Two simple changes in its outer envelope protein could render the AIDS virus vulnerable to attack by the immune system, according to research from Kenya and the Fred Hutchinson Cancer Research Center published in PLoS Medicine.
The results could provide important clues for designing an effective AIDS vaccine, which is badly needed to decrease the number of new HIV infections, now estimated at about 2.5 million per year worldwide.
Although most people infected with HIV produce antibodies against the virus within several weeks following infection, these antibodies rarely prevent the infection from progressing to symptomatic AIDS.

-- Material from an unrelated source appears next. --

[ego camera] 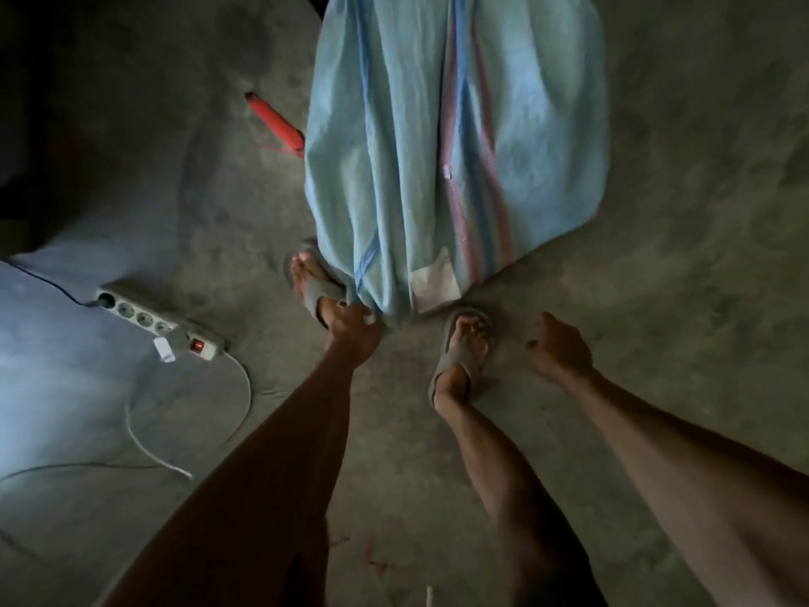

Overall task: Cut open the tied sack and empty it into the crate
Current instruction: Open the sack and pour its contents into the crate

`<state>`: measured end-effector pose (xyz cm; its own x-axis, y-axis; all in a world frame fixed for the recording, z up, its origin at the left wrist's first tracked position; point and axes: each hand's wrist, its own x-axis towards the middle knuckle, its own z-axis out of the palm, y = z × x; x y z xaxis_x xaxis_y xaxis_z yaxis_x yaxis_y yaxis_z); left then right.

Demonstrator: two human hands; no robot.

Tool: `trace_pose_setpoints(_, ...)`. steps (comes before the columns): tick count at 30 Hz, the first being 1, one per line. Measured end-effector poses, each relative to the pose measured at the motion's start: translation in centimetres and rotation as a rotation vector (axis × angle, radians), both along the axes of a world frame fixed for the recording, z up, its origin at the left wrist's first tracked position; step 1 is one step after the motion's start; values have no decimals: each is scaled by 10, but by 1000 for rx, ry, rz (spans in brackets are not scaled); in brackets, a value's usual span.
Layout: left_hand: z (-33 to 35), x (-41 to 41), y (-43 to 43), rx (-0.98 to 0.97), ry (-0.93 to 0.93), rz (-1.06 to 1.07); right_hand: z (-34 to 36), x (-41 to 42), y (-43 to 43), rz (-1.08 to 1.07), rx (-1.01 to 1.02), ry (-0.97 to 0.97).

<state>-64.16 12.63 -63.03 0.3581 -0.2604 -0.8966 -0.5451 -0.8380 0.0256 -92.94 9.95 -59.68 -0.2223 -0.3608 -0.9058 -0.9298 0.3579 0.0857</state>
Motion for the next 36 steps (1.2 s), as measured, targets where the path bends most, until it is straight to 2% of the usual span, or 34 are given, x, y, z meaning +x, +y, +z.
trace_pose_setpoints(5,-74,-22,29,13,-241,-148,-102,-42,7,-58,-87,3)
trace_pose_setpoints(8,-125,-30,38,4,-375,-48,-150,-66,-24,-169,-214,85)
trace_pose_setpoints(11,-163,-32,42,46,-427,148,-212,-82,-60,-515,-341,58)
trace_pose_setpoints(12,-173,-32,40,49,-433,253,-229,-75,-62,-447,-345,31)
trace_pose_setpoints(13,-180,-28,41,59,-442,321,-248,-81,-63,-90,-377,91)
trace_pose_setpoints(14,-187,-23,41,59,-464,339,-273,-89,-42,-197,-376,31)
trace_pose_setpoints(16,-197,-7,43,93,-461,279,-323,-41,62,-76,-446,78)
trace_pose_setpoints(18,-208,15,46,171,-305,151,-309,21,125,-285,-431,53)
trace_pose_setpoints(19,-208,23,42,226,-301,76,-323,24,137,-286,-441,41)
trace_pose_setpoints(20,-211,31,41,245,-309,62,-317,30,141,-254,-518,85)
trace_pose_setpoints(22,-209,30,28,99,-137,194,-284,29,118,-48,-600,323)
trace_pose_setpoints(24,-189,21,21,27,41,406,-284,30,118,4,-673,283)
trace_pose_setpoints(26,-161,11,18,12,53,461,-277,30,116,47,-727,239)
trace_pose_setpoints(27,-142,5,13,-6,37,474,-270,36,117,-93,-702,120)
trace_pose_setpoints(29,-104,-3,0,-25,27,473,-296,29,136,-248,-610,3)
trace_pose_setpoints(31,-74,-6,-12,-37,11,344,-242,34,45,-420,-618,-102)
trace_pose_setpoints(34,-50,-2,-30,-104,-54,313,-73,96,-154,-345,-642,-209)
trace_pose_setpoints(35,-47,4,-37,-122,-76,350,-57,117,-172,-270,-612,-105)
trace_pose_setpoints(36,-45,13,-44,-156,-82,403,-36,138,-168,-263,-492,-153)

While studying a group of women at risk of HIV in Mombasa, Julie Overbaugh and colleagues noticed that one woman carried an AIDS virus that was easily inactivated by antibodies. They initially described this case in 2007 in the Journal AIDS.
Analyzing this woman’s virus, they found that it contains mutations in four amino acids in the envelope protein, two of which, when introduced into unrelated strains of HIV in the laboratory, conferred sensitivity to inactivation by a number of antibodies produced in people infected with HIV.
The researchers propose that these mutations cause a change in the overall structure of the envelope protein that results in exposure to the immune system of regions that are normally hidden. If further research confirms this idea, vaccines containing envelope proteins that include these mutations might be able to stimulate an antibody response that would protect against infection with HIV.